The application will focus specifically on bus transportation. Every morning, over 100,000 people enter Dublin city centre by bus, train or tram
Since increased use of public transport reduces both greenhouse gas emissions and transport congestion, the council wants to improve the user experience of the bus services.
Via the app, users can score a bus route and individual stops based on factors like cleanliness and punctuality. Other users can then consult the reviews on the app to inform how they plan their journey. The app would mainly be for regular users of the transport service, but less frequent users like tourists would also provide valuable feedback on the level and quality of a given service
At the same time, the backend data analytics of the app will give transportation providers the opportunity to analyse specific stop information and improve the performance and experience of their service. This information will come online at a time when bus services are undergoing a radical which has started looking at rethink a “next generation” network of bus corridors on the busiest bus routes to make bus journeys faster, more predictable and reliable. This could lead to an improved network, connecting more places and carrying more passengers.

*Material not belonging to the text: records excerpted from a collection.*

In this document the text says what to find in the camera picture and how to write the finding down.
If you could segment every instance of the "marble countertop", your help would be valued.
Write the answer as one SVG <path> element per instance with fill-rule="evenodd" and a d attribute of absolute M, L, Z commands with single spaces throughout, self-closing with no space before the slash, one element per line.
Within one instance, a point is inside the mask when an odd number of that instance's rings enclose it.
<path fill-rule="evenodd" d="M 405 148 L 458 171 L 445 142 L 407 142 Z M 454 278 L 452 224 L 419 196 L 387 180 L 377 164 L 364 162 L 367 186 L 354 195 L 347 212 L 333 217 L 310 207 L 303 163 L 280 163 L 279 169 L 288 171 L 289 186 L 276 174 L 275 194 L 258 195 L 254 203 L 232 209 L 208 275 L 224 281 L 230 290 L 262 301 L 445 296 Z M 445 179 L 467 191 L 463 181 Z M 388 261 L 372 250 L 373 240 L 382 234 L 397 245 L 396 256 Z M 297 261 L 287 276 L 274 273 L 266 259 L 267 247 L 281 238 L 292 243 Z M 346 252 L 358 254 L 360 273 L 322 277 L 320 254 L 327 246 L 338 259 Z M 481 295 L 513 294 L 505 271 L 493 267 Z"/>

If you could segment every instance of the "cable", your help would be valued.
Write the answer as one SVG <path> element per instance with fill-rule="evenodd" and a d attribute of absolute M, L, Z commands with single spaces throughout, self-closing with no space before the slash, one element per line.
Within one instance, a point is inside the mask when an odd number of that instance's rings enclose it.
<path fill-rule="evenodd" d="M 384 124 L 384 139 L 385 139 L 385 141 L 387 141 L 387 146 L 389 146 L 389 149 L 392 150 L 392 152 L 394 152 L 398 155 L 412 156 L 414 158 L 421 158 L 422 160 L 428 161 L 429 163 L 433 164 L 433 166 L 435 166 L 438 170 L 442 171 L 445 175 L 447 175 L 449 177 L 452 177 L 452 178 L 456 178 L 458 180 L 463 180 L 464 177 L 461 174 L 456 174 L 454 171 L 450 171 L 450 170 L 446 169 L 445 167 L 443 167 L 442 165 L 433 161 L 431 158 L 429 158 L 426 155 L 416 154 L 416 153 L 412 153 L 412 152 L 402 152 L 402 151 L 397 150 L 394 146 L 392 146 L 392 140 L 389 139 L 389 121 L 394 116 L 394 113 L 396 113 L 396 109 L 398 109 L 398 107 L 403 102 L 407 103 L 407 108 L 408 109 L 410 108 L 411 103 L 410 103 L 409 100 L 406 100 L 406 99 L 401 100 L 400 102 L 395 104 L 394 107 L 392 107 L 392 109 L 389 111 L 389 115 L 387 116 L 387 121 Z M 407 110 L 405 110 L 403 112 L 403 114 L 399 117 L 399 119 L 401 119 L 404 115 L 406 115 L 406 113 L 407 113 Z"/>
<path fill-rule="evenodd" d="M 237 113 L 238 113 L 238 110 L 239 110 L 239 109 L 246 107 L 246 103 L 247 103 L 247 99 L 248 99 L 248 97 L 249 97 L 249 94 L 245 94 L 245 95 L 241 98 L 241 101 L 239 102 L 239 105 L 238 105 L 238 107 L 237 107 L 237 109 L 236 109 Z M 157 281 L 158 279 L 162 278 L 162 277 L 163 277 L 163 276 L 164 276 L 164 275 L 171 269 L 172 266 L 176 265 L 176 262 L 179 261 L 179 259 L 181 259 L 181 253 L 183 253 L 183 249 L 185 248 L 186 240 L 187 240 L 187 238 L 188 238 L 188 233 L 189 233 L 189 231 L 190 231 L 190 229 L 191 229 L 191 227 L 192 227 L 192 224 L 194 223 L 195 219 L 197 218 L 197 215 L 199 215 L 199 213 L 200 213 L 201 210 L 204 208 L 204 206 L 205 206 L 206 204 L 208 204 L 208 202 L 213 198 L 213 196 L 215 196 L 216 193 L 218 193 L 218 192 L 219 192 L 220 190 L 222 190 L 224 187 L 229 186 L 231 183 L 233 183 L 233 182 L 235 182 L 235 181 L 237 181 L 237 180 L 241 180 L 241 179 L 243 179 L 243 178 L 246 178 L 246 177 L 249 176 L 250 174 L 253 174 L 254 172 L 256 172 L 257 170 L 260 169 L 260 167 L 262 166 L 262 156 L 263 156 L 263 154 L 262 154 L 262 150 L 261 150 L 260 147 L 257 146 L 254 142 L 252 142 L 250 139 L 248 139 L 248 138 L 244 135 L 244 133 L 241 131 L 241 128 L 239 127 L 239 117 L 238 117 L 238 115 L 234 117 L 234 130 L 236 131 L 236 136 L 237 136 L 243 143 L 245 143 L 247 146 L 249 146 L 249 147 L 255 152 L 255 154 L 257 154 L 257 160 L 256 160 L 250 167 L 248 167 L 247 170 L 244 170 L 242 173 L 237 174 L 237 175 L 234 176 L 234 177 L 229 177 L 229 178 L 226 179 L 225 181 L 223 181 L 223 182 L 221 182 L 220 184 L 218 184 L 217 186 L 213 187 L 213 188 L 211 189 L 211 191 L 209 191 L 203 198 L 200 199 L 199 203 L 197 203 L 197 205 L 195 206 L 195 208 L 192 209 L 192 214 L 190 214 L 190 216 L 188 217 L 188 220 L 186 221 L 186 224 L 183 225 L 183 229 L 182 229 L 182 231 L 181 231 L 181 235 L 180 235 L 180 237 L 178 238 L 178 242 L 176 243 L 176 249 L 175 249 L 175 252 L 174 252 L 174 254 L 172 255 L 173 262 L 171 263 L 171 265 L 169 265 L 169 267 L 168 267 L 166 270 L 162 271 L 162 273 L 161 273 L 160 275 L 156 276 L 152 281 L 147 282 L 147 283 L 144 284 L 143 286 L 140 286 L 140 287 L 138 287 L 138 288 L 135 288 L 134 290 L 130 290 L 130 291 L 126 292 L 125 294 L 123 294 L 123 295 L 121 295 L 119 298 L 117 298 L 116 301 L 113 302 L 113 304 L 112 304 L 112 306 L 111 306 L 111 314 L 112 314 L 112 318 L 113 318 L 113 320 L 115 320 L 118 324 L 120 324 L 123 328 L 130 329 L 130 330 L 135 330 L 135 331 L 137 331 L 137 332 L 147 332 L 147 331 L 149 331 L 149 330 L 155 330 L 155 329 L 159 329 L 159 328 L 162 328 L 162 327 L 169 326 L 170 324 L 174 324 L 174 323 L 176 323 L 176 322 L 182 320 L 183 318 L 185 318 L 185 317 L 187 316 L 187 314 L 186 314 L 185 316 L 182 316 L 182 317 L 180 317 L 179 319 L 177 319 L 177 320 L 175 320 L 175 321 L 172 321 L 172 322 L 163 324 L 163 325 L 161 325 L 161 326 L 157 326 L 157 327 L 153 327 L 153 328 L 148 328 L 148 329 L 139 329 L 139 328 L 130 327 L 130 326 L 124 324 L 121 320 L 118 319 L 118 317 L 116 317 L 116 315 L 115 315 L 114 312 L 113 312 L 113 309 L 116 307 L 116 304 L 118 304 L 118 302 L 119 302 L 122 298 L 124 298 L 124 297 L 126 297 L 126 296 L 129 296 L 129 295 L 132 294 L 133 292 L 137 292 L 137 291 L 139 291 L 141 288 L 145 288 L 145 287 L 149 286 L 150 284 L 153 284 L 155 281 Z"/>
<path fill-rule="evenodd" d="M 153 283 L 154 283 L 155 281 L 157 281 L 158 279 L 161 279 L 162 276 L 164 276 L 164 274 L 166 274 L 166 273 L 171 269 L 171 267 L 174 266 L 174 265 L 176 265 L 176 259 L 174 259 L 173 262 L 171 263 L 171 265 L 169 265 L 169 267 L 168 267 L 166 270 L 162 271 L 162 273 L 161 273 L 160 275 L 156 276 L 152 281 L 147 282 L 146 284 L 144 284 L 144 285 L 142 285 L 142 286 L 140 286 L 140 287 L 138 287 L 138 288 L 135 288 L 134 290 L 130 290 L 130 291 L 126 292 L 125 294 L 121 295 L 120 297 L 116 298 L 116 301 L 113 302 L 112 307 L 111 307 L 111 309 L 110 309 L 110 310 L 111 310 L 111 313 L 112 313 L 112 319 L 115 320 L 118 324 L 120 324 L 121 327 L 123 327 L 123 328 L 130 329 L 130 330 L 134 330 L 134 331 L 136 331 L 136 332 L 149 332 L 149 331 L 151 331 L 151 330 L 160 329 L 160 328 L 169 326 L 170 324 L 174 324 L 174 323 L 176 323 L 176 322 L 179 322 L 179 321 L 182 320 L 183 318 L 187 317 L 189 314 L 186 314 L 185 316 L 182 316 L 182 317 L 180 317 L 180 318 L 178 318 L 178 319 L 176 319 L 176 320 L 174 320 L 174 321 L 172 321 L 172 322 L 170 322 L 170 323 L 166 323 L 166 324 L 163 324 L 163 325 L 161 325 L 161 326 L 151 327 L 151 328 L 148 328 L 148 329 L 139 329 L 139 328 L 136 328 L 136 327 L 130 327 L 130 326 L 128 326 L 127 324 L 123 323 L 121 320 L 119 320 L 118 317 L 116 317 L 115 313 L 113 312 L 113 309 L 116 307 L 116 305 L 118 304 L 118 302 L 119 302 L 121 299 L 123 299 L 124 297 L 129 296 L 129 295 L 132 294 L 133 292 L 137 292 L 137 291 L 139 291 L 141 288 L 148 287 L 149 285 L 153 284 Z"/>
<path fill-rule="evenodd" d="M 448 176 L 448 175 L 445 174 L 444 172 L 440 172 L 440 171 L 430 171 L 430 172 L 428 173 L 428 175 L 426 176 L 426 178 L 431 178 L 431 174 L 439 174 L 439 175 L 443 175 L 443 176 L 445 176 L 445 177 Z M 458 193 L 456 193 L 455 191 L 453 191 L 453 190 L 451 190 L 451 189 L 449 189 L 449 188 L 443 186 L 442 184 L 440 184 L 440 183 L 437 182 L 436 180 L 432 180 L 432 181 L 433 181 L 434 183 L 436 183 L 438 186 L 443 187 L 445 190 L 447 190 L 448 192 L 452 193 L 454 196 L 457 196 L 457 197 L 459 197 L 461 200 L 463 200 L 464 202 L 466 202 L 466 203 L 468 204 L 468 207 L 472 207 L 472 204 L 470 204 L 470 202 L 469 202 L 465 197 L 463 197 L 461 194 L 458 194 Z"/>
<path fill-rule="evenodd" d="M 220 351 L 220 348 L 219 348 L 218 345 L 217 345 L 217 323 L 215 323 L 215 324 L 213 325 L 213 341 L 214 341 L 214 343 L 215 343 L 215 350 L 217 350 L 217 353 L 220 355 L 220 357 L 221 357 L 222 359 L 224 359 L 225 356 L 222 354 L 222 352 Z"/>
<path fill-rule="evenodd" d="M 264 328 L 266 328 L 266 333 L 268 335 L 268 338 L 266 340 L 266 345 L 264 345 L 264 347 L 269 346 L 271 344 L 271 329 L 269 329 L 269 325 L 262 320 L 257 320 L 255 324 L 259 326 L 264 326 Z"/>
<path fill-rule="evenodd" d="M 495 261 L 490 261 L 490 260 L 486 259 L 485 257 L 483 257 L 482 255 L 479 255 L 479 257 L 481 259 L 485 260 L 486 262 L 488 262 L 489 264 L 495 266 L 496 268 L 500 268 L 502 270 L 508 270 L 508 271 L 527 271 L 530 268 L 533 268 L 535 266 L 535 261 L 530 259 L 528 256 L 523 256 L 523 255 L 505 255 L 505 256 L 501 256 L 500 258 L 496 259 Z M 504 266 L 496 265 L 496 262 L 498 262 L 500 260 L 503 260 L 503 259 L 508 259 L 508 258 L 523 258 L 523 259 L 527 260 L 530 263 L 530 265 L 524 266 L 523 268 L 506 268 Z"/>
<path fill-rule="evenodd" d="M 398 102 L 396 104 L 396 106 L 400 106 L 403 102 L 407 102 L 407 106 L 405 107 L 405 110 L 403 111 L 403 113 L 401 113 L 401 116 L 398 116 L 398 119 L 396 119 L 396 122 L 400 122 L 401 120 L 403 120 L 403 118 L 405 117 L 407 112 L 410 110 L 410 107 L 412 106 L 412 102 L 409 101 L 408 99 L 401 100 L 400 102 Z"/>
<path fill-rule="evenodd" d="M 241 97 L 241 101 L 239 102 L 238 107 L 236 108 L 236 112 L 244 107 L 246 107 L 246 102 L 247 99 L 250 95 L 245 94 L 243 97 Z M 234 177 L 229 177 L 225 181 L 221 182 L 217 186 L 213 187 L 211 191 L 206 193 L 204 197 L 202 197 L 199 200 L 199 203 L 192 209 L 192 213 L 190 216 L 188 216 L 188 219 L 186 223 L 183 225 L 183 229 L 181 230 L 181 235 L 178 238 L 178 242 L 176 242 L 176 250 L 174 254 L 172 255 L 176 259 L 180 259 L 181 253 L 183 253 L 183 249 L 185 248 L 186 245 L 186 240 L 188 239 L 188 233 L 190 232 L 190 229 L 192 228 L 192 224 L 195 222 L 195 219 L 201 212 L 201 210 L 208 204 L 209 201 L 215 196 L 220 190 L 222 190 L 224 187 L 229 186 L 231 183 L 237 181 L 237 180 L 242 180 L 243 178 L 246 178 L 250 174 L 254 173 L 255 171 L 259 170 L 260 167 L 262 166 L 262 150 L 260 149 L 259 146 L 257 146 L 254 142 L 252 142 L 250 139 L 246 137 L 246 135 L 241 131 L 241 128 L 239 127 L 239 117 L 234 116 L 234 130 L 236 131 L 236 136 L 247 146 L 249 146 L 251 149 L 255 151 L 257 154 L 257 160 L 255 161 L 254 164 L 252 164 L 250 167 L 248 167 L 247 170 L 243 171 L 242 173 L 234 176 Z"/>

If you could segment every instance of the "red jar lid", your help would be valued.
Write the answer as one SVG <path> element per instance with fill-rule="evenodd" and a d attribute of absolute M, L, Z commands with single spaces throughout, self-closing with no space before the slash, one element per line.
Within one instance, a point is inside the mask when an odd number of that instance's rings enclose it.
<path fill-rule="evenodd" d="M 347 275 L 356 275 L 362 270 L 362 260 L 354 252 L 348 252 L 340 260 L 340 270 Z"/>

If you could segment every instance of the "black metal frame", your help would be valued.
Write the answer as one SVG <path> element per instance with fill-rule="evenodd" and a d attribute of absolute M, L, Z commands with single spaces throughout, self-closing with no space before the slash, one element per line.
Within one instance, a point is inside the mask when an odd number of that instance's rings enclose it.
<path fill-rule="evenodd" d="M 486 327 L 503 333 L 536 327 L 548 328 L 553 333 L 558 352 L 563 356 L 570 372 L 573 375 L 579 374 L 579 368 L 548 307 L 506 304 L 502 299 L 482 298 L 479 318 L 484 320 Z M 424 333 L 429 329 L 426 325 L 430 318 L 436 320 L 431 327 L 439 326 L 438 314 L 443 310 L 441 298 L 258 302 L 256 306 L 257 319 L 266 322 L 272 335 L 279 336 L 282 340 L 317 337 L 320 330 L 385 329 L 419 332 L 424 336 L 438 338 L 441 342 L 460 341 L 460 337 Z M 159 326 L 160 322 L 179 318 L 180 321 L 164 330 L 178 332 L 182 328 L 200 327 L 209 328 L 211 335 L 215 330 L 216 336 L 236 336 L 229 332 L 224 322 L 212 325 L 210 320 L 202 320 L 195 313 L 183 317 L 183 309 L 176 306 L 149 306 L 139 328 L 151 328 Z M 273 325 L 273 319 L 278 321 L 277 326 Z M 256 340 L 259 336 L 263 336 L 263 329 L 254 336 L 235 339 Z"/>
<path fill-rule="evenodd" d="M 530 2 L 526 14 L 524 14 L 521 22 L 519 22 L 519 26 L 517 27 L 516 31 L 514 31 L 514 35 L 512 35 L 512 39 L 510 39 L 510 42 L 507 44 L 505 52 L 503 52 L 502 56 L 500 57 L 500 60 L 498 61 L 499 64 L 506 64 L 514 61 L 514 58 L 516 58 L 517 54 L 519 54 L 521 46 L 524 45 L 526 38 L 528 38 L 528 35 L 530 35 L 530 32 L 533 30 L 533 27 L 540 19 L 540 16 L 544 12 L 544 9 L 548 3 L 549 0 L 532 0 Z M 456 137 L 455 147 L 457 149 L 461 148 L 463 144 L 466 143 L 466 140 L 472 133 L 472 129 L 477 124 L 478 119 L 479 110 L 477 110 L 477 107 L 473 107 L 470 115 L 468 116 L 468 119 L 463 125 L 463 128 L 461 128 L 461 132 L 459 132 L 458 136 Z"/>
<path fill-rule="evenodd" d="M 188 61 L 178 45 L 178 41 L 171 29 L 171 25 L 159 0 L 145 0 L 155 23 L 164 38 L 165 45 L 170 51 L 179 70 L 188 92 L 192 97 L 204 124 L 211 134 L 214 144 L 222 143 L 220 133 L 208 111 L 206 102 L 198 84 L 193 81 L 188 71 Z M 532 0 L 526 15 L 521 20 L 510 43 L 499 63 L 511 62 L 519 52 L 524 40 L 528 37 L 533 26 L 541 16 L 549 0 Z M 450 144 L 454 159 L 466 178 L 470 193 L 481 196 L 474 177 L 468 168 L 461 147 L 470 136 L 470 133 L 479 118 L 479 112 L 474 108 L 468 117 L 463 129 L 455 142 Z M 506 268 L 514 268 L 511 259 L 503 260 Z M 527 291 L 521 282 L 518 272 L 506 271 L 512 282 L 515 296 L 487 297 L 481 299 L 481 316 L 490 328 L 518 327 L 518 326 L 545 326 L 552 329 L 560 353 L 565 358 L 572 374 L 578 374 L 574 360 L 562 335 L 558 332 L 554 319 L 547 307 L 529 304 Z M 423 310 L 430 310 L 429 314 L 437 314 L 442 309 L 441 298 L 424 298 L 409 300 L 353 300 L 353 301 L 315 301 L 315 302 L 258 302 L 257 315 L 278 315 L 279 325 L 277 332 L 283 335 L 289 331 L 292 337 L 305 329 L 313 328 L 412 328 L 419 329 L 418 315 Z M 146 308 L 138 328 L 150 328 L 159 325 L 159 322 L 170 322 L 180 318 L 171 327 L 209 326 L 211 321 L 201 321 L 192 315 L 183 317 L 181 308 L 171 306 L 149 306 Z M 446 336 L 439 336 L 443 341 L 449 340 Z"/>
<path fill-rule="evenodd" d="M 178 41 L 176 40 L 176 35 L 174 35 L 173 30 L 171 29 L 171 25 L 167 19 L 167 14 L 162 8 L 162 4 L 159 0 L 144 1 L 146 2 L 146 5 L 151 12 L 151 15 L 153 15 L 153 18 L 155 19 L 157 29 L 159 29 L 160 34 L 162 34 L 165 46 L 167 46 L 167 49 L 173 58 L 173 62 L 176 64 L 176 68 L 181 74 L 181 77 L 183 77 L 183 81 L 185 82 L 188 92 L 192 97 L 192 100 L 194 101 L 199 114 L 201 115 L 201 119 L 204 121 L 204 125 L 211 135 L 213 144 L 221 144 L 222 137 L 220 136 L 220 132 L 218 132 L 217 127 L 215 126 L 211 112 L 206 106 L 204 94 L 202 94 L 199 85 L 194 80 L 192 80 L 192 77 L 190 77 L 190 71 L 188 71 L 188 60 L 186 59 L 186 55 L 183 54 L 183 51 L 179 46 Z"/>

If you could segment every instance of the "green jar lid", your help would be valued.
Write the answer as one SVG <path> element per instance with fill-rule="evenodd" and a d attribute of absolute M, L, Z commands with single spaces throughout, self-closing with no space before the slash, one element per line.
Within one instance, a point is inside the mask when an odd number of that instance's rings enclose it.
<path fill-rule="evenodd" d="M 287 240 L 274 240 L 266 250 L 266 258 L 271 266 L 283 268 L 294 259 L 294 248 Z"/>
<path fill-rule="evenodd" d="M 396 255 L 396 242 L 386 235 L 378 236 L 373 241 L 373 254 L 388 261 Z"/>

The application will be based on open source technologies and will be language independent. This means it can be easily implemented in different cities across Europe. Dublin City Council will work together with other BE-GOOD partners for transnational replication, the Loiret Département and Glasgow City Council to explore the possibilities for such an application in these regions. Furthermore, the API could be used to develop similar applications for local authorities, central governments or other modes of transport, like rail or train. The app has potential that goes beyond public transport - the model could work for so many other public services such as libraries or building maintenance.